• Required work:
Please say how many lines in the records contain the word "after", giving only the number.

• Dataset content:

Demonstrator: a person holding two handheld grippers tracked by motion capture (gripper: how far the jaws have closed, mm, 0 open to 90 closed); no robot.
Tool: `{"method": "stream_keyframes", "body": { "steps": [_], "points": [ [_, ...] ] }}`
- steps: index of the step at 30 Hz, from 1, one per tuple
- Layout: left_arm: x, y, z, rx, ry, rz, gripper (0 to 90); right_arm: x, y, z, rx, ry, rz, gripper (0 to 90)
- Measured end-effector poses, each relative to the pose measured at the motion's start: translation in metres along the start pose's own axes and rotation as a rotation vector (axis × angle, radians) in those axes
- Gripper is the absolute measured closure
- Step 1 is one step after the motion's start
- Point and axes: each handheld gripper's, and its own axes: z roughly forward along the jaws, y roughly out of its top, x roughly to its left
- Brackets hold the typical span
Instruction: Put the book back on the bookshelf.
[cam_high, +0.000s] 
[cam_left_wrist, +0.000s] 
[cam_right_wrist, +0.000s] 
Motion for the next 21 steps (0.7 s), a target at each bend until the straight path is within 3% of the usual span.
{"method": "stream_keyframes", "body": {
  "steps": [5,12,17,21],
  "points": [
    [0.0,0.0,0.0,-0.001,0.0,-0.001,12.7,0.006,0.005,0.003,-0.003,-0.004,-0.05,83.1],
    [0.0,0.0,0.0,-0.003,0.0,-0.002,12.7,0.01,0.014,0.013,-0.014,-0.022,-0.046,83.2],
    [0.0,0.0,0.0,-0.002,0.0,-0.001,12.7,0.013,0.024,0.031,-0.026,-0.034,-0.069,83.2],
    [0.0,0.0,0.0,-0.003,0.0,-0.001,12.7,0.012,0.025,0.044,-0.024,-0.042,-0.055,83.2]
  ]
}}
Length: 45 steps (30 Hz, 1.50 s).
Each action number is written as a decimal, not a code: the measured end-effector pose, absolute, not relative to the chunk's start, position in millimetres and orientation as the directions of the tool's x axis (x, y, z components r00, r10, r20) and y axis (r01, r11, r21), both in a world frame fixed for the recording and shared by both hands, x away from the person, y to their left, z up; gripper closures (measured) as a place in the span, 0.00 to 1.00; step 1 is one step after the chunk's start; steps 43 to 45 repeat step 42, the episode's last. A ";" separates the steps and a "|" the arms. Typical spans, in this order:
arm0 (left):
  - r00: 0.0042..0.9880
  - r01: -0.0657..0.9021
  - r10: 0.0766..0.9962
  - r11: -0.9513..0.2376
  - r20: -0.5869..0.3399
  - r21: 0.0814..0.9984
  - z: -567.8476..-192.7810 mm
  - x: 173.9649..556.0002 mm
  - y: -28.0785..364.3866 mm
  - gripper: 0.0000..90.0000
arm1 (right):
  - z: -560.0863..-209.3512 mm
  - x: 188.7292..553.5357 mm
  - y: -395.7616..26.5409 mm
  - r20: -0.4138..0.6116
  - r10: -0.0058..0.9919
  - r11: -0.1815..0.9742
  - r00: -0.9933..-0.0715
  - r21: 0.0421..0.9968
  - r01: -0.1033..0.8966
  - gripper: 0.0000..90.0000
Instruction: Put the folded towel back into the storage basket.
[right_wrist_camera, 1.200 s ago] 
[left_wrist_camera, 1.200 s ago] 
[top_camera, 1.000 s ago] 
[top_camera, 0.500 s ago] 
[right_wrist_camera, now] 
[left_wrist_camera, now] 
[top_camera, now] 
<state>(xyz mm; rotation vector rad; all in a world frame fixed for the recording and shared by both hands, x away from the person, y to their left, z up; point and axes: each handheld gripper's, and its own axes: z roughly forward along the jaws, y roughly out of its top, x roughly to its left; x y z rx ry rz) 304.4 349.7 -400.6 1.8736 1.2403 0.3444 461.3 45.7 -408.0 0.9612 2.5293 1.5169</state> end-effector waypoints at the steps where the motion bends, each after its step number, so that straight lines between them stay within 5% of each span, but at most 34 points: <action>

• Task result:
3